• [EXERCISE BRIEF]:
Return all of the data exactly as written, without the pictures.

• [DATA EXTRACT]:
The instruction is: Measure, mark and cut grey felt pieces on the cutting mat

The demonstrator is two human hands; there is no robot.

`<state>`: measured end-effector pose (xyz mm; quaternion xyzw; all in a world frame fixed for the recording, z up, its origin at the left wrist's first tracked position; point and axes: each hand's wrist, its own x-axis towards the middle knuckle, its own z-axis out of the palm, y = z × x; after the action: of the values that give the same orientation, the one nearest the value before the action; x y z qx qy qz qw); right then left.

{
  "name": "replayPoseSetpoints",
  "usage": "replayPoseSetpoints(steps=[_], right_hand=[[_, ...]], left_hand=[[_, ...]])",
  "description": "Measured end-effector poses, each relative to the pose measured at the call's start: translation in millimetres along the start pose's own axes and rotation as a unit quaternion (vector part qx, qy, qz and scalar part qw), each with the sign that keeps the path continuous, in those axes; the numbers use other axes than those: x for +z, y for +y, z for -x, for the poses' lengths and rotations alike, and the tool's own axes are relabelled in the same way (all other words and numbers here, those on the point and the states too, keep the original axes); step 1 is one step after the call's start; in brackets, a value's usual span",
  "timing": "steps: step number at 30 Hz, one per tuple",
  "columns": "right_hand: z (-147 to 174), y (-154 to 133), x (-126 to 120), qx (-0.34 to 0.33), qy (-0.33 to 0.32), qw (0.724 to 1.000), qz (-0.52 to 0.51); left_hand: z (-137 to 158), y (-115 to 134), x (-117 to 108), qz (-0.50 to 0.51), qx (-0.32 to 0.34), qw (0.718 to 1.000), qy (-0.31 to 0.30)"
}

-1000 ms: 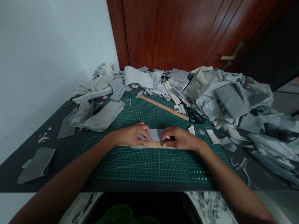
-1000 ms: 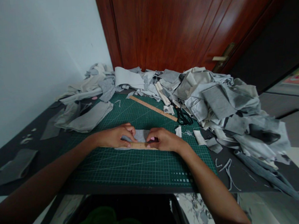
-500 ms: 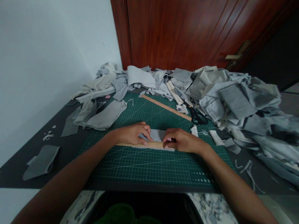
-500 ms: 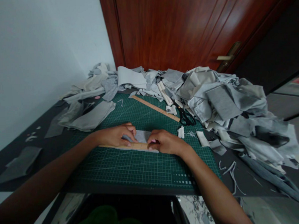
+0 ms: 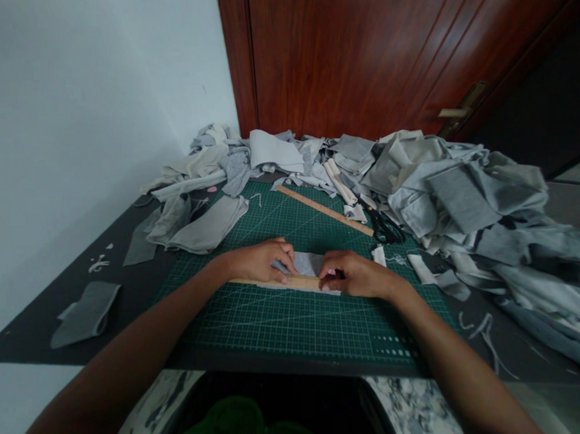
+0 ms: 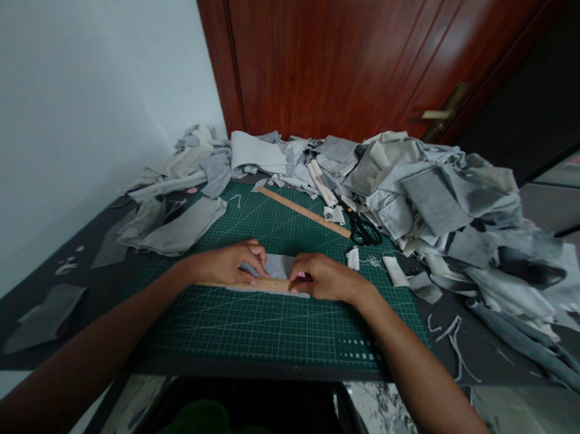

• [RESPONSE]:
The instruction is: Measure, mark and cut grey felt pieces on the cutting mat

The demonstrator is two human hands; there is no robot.

`<state>`: measured end-effector pose (xyz mm; quaternion xyzw; all in a world frame fixed for the recording, z up, its origin at the left wrist's first tracked position; point and axes: each hand's wrist, its own x-axis towards the middle knuckle, its own z-axis out of the palm, y = z × x; after the action: of the values that give the same orientation, the one nearest the value before the action; x y z qx qy qz qw); right then left.

{
  "name": "replayPoseSetpoints",
  "usage": "replayPoseSetpoints(steps=[_], right_hand=[[_, ...]], left_hand=[[_, ...]])",
  "description": "Measured end-effector poses, each relative to the pose measured at the call's start: translation in millimetres along the start pose's own axes and rotation as a unit quaternion (vector part qx, qy, qz and scalar part qw), each with the sign that keeps the path continuous, in those axes; the numbers use other axes than those: x for +z, y for +y, z for -x, for the poses' lengths and rotations alike, and the tool's own axes are relabelled in the same way (all other words and numbers here, those on the point and the states too, keep the original axes); step 1 is one step after the call's start; in brackets, a value's usual span",
  "timing": "steps: step number at 30 Hz, one per tuple",
  "columns": "right_hand: z (-147 to 174), y (-154 to 133), x (-126 to 120), qx (-0.34 to 0.33), qy (-0.33 to 0.32), qw (0.724 to 1.000), qz (-0.52 to 0.51); left_hand: z (-137 to 158), y (-115 to 134), x (-117 to 108), qz (-0.50 to 0.51), qx (-0.32 to 0.34), qw (0.718 to 1.000), qy (-0.31 to 0.30)"
}

-1000 ms: 
-1000 ms: 
-500 ms: 
-500 ms: 
+0 ms: 
+0 ms: 

Nothing remains to be added to the response.